Changements climatiques : le pire est évitable





Changements climatiques : le pire est évitable
(src : UCAR)
La menace liée au réchauffement climatique pourrait être largement attenuée si l'on parvenait à réduire de 70% les émissions de gaz à effet de serre au cours du siècle à venir.
Selon une nouvelle étude, il serait possible d'éviter en partie la fonte massive des glaces de l'Arctique et du permafrost, et de limiter la hausse du niveau des mers.
Cette étude a été menée par le National Centre for Atmospheric Research (NCAR). L'équipe de chercheurs a utilisé les supercalculateurs du centre pour concevoir des modèles informatiques et comparer deux scénarios : l'un prenant en compte une réduction conséquente des émissions de gaz à effet de serre dans les dix ans à venir, l'autre en laissant les émissions perdurer sans restriction.
Le scénario de réduction s'appuie sur le chiffre de 450 ppm (particule par million). Ce taux de concentration du dioxyde de carbone dans l'atmosphère provient du Climate Change Science Program, qui estime qu'il est possible d'atteindre un tel niveau si le monde adopte rapidement des pratiques et de nouvelles technogies vertes pour réduire de façon drastique les émissions.
En revanche, si rien n'est fait, les émissions sont en bonne voie pour atteindre les 750 ppm d'ici 2100.

Si le dioxyde de carbone est maintenu à un taux de 450 ppm, la température du globe devrait augmenter de 0,6°C d'ici la fin du siècle, ont révélé les modèles informatiques. Elle augmenterait de 2,2 °C si les émissions poursuivent leur cours actuel.
"Cette étude indique que nous ne pouvons plus éviter un réchauffement significatif durant ce siècle" commente Warren Washington, son principal auteur. "Mais si le monde mettait en oeuvre un tel niveau de réduction des émissions, nous pourrions stabiliser la menace de changement climatique et éviter la catastrophe."

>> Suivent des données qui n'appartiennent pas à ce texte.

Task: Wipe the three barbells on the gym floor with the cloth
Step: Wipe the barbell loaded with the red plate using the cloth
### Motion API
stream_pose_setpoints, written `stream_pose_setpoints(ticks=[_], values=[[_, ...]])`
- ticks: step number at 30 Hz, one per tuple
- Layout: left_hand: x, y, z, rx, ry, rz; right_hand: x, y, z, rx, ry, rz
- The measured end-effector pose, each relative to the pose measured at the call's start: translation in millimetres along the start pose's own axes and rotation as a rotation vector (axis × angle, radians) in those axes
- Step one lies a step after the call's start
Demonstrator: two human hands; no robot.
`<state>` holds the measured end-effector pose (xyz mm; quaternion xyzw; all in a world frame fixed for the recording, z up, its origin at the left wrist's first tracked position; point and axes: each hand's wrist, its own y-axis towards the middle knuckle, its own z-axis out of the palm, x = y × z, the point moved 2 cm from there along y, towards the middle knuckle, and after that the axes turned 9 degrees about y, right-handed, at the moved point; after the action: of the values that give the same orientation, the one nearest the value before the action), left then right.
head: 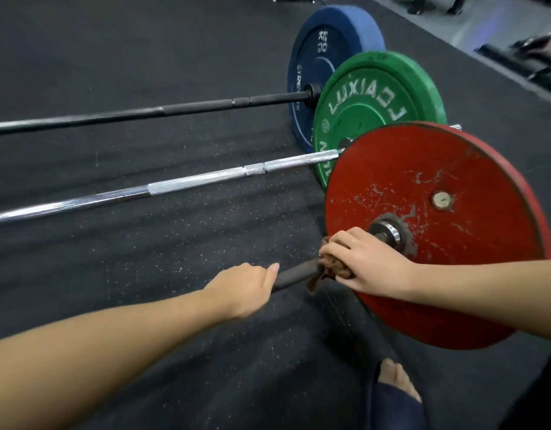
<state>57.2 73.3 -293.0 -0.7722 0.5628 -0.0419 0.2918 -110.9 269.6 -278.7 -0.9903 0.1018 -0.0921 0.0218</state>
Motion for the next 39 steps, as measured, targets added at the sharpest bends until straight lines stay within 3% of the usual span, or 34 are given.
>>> stream_pose_setpoints(ticks=[3,7,12,17,21,27,33,39], values=[[4.1,2.7,2.0,-0.006,-0.003,-0.003,-16.9,-7.6,-16.5,0.096,-0.075,-0.029],[2.4,1.5,2.2,-0.044,-0.014,0.009,-50.6,-24.1,-29.0,0.050,-0.122,0.067],[2.1,0.5,0.8,-0.069,-0.048,0.005,1.2,0.3,0.4,-0.085,-0.049,0.097],[0.0,-3.8,-2.3,-0.034,-0.001,0.027,26.3,20.9,7.9,-0.036,0.033,0.011],[-0.3,-4.9,-1.6,-0.025,0.018,0.009,3.7,12.9,-10.7,0.090,-0.070,-0.088],[1.1,-0.4,2.4,-0.047,0.002,0.010,-20.6,0.8,-19.9,0.054,-0.112,-0.054],[6.7,4.9,2.0,-0.008,-0.017,0.037,9.4,11.7,7.7,-0.014,-0.107,0.053],[7.0,6.0,0.4,0.018,-0.056,0.022,40.0,27.3,11.7,-0.008,-0.021,-0.163]])
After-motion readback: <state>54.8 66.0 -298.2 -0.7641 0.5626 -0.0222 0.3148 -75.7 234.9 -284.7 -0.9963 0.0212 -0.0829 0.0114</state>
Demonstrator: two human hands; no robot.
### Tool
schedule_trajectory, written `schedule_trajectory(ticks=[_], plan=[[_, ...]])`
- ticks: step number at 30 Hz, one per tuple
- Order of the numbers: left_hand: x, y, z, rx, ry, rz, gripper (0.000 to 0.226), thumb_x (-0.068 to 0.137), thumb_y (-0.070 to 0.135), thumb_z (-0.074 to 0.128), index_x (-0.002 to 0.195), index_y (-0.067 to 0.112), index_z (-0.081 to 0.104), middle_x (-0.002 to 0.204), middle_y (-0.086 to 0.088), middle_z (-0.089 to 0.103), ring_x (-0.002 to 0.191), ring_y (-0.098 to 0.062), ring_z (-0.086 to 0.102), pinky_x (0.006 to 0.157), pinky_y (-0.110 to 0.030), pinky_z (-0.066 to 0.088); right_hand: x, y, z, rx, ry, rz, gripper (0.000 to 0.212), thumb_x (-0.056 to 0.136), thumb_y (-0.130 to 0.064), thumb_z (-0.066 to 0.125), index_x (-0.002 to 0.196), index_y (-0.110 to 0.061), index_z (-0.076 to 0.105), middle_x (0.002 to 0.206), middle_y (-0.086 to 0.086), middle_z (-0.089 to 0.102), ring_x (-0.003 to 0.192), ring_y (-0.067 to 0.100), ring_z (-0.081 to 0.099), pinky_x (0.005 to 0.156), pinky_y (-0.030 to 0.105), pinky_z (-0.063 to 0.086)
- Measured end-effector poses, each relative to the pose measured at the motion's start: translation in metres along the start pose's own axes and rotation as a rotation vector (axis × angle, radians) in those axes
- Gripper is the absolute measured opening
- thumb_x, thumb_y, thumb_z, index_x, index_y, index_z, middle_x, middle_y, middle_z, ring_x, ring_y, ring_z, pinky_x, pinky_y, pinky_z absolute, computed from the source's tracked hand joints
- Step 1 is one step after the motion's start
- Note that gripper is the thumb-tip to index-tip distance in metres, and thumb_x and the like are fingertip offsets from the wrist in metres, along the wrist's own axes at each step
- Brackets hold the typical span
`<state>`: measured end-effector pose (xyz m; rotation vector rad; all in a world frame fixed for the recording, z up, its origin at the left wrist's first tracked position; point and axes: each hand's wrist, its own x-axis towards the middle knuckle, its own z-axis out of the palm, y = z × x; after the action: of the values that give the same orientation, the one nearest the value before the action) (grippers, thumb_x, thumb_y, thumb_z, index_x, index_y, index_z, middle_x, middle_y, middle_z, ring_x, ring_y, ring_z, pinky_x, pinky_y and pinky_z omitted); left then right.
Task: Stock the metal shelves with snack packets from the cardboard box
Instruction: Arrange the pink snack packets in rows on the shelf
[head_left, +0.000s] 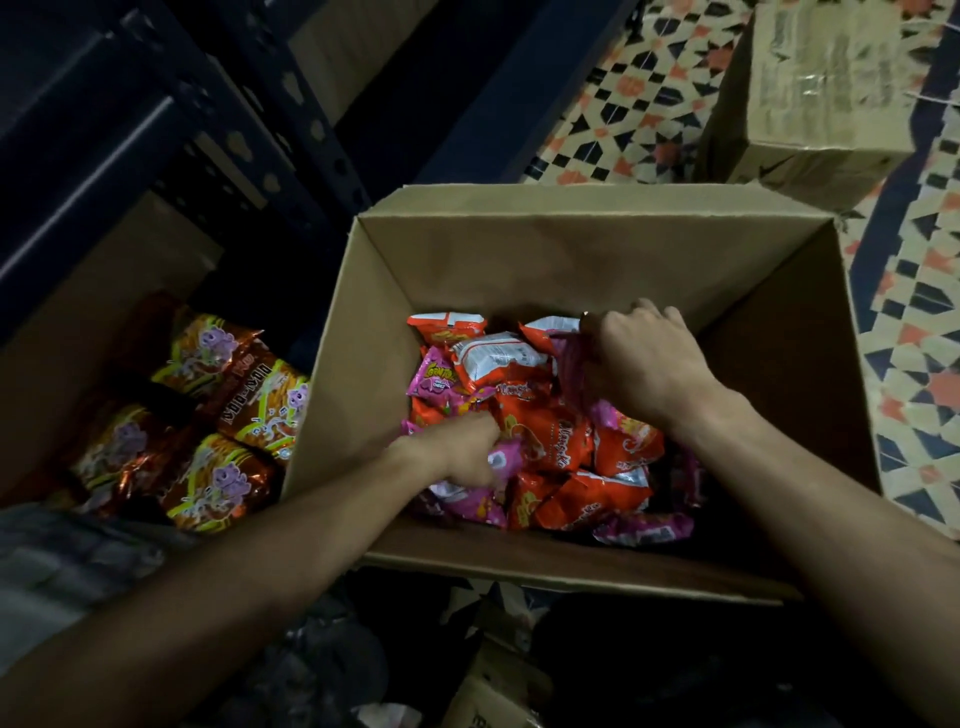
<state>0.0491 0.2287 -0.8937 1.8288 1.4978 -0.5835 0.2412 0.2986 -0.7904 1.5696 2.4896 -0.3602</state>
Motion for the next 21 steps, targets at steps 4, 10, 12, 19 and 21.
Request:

Depuis l'époque pré-industrielle, la température a connu une hausse de 1 degré celsius dans le monde. Une grande partie de ce réchauffement est dû aux activités humaines. Dans l'atmosphère, la concentration de dioxyde de carbone a grimpé de 284 ppm à 380 ppm aujourd'hui. Les résultats de l'étude montrent qu'un réchauffement supplémentaire d'environ 1 degré celsius pourrait mener à des changements dangereux.

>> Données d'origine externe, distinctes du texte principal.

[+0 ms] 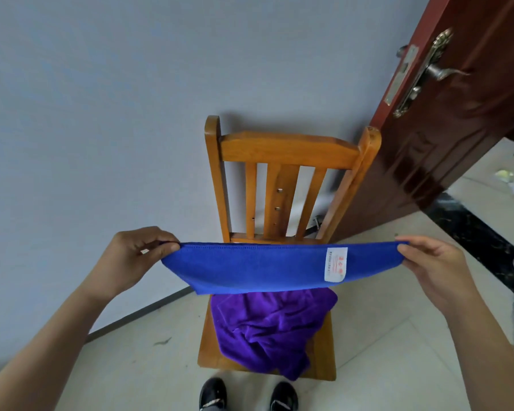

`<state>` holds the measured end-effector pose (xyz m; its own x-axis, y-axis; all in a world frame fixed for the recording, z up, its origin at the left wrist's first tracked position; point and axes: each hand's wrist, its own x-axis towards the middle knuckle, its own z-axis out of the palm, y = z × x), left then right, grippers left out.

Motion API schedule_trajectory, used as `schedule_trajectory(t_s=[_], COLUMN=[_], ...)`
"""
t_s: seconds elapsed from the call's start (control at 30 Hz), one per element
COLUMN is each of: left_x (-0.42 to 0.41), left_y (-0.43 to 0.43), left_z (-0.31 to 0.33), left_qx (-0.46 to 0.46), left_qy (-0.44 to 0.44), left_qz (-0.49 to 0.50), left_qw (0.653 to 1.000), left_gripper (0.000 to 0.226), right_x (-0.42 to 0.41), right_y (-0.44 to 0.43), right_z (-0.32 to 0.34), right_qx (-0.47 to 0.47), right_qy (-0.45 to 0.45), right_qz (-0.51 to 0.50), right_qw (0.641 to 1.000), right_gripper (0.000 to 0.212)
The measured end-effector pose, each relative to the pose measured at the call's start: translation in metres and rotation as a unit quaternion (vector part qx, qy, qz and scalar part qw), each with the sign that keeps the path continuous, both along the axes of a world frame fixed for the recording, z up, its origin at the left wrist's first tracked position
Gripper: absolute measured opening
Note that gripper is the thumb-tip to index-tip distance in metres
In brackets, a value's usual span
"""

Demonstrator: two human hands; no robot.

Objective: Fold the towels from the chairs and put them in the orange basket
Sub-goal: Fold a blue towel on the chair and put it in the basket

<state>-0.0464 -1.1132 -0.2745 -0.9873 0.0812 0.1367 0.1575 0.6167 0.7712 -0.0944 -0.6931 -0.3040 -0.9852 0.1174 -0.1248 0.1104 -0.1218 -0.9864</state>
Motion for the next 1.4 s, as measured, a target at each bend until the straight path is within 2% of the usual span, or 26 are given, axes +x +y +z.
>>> schedule_trajectory(t_s=[0.07,0.17,0.3,0.37,0.43,0.53,0.63,0.73,0.83,0.97,1.07,1.13,1.27,1.33,1.4], left_x=[0.002,0.000,-0.021,-0.043,-0.068,-0.108,-0.146,-0.139,-0.087,-0.011,0.019,0.026,0.029,0.031,0.030], left_y=[-0.007,-0.011,-0.010,-0.009,-0.006,0.002,0.010,0.010,-0.001,-0.013,-0.005,0.009,0.030,0.034,0.036], left_z=[-0.010,-0.021,-0.038,-0.055,-0.078,-0.127,-0.198,-0.256,-0.305,-0.354,-0.374,-0.379,-0.386,-0.389,-0.393], left_qx=[-0.006,0.002,0.006,-0.009,-0.037,-0.075,-0.093,-0.013,-0.025,-0.023,-0.007,0.016,0.058,0.083,0.086], left_qy=[-0.010,-0.060,-0.102,-0.119,-0.124,-0.151,-0.243,-0.347,-0.447,-0.552,-0.572,-0.586,-0.630,-0.643,-0.624], left_qz=[0.012,0.027,0.045,0.052,0.051,0.063,0.119,0.201,0.211,0.258,0.250,0.235,0.211,0.211,0.235], left_qw=[1.000,0.998,0.994,0.991,0.990,0.984,0.958,0.916,0.869,0.793,0.781,0.775,0.746,0.731,0.740], left_gripper=[0.044,0.053,0.037,0.031,0.028,0.017,0.017,0.051,0.067,0.054,0.039,0.036,0.049,0.054,0.058], right_x=[0.010,0.015,0.007,-0.005,-0.023,-0.060,-0.094,-0.095,-0.061,0.005,0.034,0.048,0.067,0.071,0.073], right_y=[-0.002,-0.004,-0.013,-0.019,-0.025,-0.030,-0.038,-0.045,-0.048,-0.056,-0.064,-0.066,-0.065,-0.064,-0.063], right_z=[-0.004,-0.010,-0.019,-0.036,-0.059,-0.110,-0.181,-0.242,-0.286,-0.326,-0.335,-0.337,-0.339,-0.343,-0.346], right_qx=[-0.002,-0.010,0.000,0.016,0.009,0.033,0.060,0.120,0.189,0.273,0.297,0.284,0.166,0.140,0.119], right_qy=[-0.008,-0.011,-0.028,-0.059,-0.097,-0.165,-0.219,-0.268,-0.321,-0.420,-0.443,-0.446,-0.463,-0.478,-0.500], right_qz=[-0.011,-0.031,-0.070,-0.092,-0.113,-0.164,-0.200,-0.199,-0.172,-0.098,-0.054,-0.017,0.012,0.019,0.029], right_qw=[1.000,0.999,0.997,0.994,0.989,0.972,0.953,0.935,0.912,0.860,0.844,0.849,0.870,0.867,0.857], right_gripper=[0.062,0.061,0.058,0.039,0.009,0.012,0.030,0.039,0.037,0.027,0.026,0.027,0.041,0.046,0.048])
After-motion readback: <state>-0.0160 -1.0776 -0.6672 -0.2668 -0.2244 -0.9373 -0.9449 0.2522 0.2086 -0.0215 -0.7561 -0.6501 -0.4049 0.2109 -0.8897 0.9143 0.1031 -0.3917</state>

Selon les deux scénarios, les chercheurs ont obtenus les résultats suivants :
L'élévation du niveau des mers suite à la dilatation thermique de la température de l'eau serait de 14 centimètres, au lieu de 22 centimètres. La fonte des calottes glaciaires et des glaciers devrait en tous les cas s'ajouter à cette élévation.Les glaces de l'Arctique devraient diminuer de volume, d'un quart en été, et se stabiliser en 2100 en cas de limitation des émissions. Les trois quarts de leur volume auront fondu en 2010 si les émissions se poursuivent. Il est possible de restreindre ce réchauffement et de contribuer ainsi à préserver la pêche et les populations d'oiseaux de mer et de mammifères dans des régions telles que le nord de la mer de Béring.
Les changements climatiques ne toucheront pas seulement les régions arctiques, mais l'ensemble du monde. Aux Etats-Unis, il faut s'attendre à un changement du régime des précipitations, avec une baisse de celles-ci dans le sud-ouest, et une augmentation dans le Nord des USA et au Canada. Ces changements peuvent être contenus pour moitié en cas de maintien de la concentration de CO2 à 450 ppm.
Le principal enseignement de cette étude est qu'une réduction des émissions permettrait de stabiliser l'évolution du climat en 2100.
Les auteurs soulignent qu'il ne leur appartient pas d'étudier la manière dont ces réductions pourraient être réalisées, ni de préconiser une politique particulière. "Notre objectif est de fournir aux décideurs politiques des recherches appropriées pour qu'ils puissent prendre des décisions éclairées", souligne le Professeur Washington.
"Cette étude fournit un peu d'espoir, qui montre qu'il reste possible d'éviter les pires impacts du changement climatique"
Les résultats de cette recherche seront publiés la semaine prochaine dans la revue Geophysical Research Letters.